И читал обидные самодельные вирши:
Вечно пьяный, вечно сонный
моторист авиационный…
— Ах ты фитиль, коптилка! — огрызался, распаляясь, «спец». — Ответь лучше, с какой стороны пушку заряжают? С дула или с казенника? Небось не знаешь? Так спроси у своей девушки.
Хотя в кодексе «спецов» самым почетным словом было «сачковать», то есть уклоняться от обязанностей, и за доблесть почитались разные мелкие нарушения, вроде ношения шинели по-офицерски, с отвернутыми лацканами, в их существе, в подлинной натуре жило нечто иное, романтическое: влечение к небу, к профессии летчика. И недаром из спецшкол вышли и знаменитые испытатели, и прославленные космонавты, и незаметные герои, охраняющие наше небо.
Заводилой среди спецшкольников, их вожаком, истово хранящим неписаные традиции, по праву считался Феликс Лодыжкин, учившийся со мной в одном отделении. Почему — Феликс? Конечно, в честь знаменитого руководителя ВЧК. Отец Феликса, заслуженный чекист-отставник, боготворил Дзержинского и имел браунинг, лично подаренный им, что удостоверялось надписью на рукоятке.
У Феликса и гимнастерка была обрезана короче, чем у остальных «спецов», и брюки — самые расклешенные. Он обожал танго «Брызги шампанского», ценил мастерство ударника Лаци Олаха, выступавшего в ресторане «Спорт», пользовался, хоть и не был красив, безусловным успехом у девушек и даже имел любимый персональный напиток, название которого звучало для меня романтически и загадочно: «Шерри-бренди». Ученый-педант мог бы определить его как тип классического «стиляги» конца сороковых годов. Только стиляги-интеллектуала.
Крепко сбитый, с несколько оплывшим лицом, толстоносый, с маленькими внимательными глазками, Феликс нес в себе множество счастливых задатков: имел первый разряд по шахматам, замечательно легко решал математические задачи, превосходно рисовал, увлекался романсами Вертинского, любил читать и читал много. Хотя частенько не успевал в своей рассеянной жизни подготовить домашние задания.
На уроках литературы его выручал ловко подвешенный язык. Не останавливаясь, нанизывал он одну на другую гладкие и бессмысленные фразы:
— Тургенев с огромной художественной силой запечатлел социальные ужасы и язвы русской действительности той поры.

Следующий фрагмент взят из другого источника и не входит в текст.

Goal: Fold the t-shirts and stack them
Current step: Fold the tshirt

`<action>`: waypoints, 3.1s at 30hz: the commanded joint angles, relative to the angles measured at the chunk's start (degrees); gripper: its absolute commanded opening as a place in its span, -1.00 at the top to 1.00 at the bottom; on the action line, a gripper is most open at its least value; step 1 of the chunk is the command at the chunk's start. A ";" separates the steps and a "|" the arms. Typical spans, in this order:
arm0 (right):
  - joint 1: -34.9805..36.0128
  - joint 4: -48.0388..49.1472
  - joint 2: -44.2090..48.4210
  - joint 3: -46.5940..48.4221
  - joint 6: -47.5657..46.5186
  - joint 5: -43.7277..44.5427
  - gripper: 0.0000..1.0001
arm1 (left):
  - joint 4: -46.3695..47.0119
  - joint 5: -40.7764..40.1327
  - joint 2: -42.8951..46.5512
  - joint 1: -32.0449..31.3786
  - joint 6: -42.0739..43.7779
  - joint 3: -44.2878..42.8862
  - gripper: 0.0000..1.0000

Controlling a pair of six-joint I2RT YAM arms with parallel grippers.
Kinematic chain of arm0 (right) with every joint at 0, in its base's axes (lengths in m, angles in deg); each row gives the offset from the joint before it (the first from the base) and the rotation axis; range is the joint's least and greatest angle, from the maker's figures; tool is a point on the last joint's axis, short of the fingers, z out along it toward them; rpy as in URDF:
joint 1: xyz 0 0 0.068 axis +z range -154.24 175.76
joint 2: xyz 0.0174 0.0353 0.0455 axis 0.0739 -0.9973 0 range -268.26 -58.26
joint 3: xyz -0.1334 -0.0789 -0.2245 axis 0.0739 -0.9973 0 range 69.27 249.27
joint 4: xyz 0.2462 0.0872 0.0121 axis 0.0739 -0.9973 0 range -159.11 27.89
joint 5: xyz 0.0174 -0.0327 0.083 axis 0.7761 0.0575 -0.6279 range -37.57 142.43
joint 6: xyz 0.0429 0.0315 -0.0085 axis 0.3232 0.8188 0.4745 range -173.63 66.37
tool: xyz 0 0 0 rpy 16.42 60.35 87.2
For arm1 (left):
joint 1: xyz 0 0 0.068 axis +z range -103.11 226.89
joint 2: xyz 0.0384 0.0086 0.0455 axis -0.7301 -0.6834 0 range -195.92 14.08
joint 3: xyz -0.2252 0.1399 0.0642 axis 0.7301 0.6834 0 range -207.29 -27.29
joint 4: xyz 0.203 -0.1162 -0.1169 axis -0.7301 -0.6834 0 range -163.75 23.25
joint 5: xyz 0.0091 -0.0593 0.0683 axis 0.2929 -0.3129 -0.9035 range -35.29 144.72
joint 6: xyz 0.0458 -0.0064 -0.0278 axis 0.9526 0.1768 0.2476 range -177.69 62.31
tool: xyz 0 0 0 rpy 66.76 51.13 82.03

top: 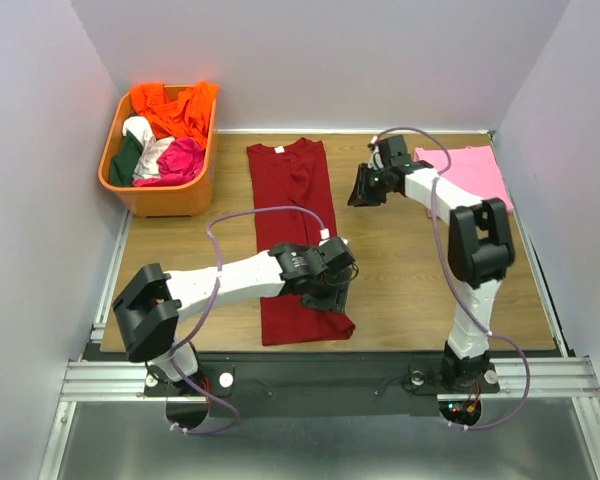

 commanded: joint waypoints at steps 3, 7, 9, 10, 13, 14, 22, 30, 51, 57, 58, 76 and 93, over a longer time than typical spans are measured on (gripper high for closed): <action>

В своих бессмертных романах, повестях, рассказах он показал необыкновенно яркую и сочную галерею передовых людей своего времени, гневно заклеймил дворянско-буржуазных эксплуататоров, воспел чистоту и мощь, нерастраченные силы родного народа — творца истории, на высокий нравственный пьедестал поставил русскую женщину…

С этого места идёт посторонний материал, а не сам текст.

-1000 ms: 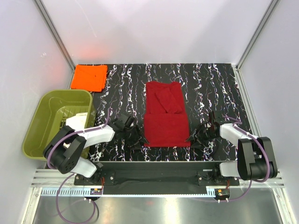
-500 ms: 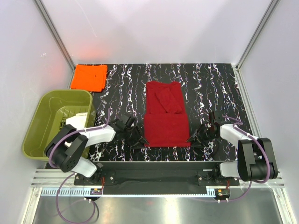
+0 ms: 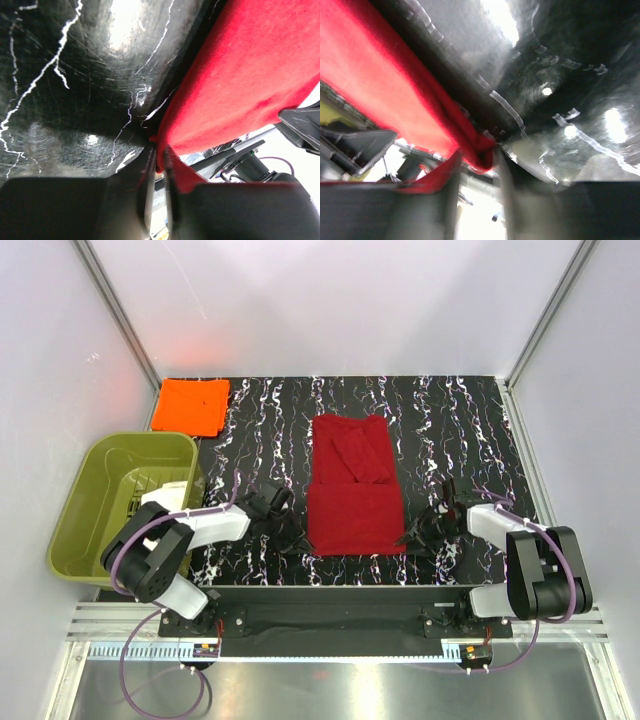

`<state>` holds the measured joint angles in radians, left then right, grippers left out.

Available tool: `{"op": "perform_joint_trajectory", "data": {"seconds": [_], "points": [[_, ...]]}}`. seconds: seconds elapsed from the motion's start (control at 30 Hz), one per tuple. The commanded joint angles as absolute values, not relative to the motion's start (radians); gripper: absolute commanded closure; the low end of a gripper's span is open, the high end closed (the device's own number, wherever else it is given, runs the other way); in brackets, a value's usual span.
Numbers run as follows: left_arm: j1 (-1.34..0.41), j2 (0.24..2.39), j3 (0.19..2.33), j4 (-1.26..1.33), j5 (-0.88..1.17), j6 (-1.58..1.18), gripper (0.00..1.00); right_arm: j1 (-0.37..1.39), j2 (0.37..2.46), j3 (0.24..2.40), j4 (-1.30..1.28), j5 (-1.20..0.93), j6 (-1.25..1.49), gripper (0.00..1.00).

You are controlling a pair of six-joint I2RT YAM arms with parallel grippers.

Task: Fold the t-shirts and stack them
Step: Fold the tshirt

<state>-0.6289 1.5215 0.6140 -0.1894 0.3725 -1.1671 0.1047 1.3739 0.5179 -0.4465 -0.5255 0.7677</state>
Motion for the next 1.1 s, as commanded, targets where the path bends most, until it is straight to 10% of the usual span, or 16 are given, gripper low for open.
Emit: {"op": "perform_joint_trajectory", "data": {"seconds": [0.0, 0.23, 1.07], "points": [[-0.623, 1.536, 0.618, -0.227, 0.273, -1.117, 0.92, 0.121, 1.405, 0.515, -0.417, -0.468, 0.750, 0.71], [-0.650, 1.490, 0.638, -0.293, 0.236, -1.069, 1.00, 0.141, 1.379, 0.517, -0.459, -0.460, 0.729, 1.00], [-0.896, 1.172, 0.698, -0.624, 0.112, -1.163, 1.00, 0.305, 0.911, 0.461, -0.827, -0.500, 0.933, 1.00]]}}
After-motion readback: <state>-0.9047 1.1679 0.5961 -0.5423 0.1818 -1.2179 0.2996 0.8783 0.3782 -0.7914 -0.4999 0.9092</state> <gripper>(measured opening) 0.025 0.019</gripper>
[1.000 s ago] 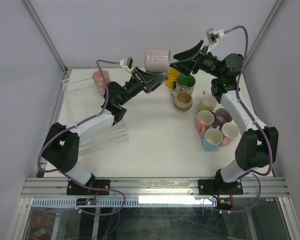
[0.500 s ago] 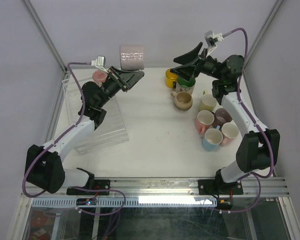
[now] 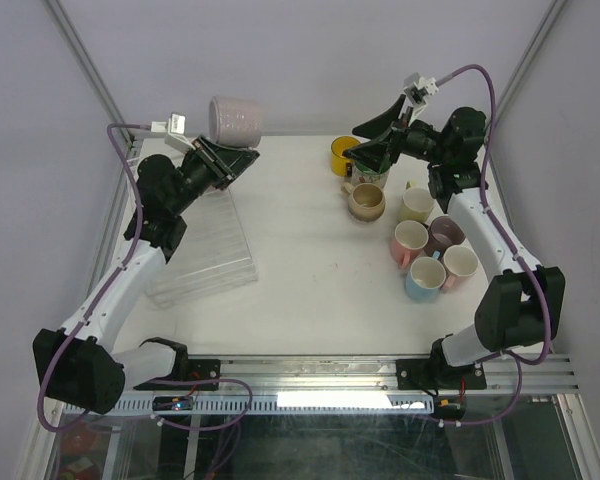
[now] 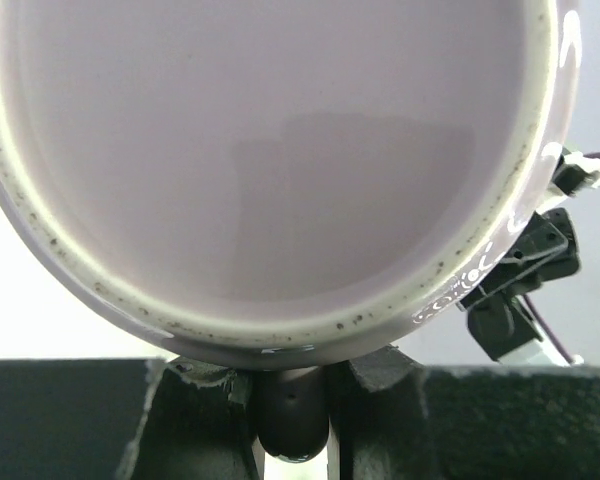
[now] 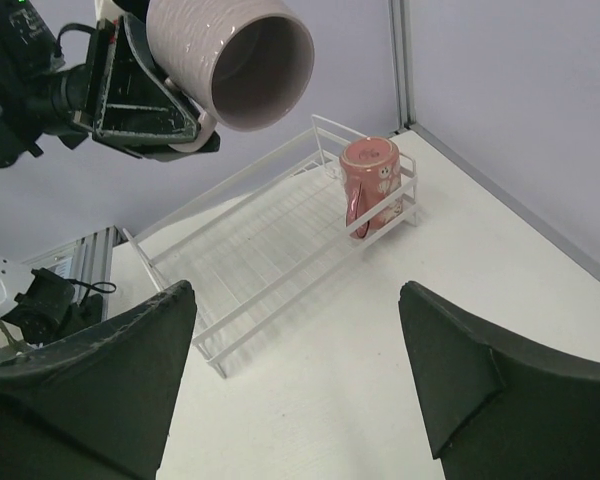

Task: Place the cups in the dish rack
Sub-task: Place the cup on the dish rack.

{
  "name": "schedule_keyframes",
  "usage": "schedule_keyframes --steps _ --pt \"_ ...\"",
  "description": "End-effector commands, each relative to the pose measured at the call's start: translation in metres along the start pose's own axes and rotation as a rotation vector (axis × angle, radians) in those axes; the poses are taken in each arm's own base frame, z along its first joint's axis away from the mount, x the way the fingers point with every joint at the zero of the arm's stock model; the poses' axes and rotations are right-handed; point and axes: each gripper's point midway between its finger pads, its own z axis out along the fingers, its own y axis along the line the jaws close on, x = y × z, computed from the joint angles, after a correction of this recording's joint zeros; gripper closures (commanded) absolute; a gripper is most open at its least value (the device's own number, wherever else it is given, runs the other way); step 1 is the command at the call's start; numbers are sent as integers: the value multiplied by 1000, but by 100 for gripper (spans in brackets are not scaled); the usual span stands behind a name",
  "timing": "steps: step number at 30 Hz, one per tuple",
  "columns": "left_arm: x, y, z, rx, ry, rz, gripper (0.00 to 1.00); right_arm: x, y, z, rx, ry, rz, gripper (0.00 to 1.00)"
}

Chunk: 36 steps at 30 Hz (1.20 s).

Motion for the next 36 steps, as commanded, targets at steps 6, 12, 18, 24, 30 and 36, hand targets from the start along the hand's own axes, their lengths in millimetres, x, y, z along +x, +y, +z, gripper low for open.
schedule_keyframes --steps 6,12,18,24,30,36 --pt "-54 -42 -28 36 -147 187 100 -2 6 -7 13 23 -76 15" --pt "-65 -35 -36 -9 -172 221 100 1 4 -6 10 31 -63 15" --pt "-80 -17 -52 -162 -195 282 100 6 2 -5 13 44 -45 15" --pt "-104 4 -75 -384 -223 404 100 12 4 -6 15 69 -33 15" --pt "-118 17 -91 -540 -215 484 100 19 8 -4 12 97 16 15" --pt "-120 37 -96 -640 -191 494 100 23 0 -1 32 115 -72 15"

Молодая — почти наша ровесница, — то и дело краснеющая выпускница пединститута, неловко носившая офицерскую форму, долго ставила Феликсу ровные пятерки, хотя то, что он говорил о Тургеневе, потом с небольшими вариациями повторялось о Некрасове, Льве Толстом, Чехове. Она завороженно, даже со страхом глядела на Лодыжкина, который, сохраняя невероятную серьезность, тараторил:
— Великие русские революционные демократы глубоко и проникновенно проанализировали творчество Тургенева и дали нам ряд замечательных статей, отмеченных показом самой сердцевины его многогранного таланта…
Зато на уроках танца он был истинным богом. Даже наша метресса — закатившаяся звезда Мариинки — удивлялась ему, его врожденному чувству ритма, умению подчинить музыке все мускулы тела, чистоте и щегольской отделке каждого па.
Идя в падекатре в паре с закатившейся звездой, Феликс преображался, становился стройным, изящным. Добавлю, что при всем том он был начисто лишен музыкального слуха, безбожно врал, напевая своего Вертинского: «Я не знаю, зачем и кому это нужно…» Или верно то, что в нас существуют центры памяти, раздельно руководящие ритмом и мелодией? По крайней мере, при составлении самодеятельного хора Феликса забраковали тотчас.
Готовился школьный вечер, который для «спецов» был событием особым. Все, что должно было произойти на нем, — и торжественная часть с вручением грамот отличникам спорта, и концерт самодеятельности, и, конечно, танцы, — подчинялось одному: демонстрации взрослости.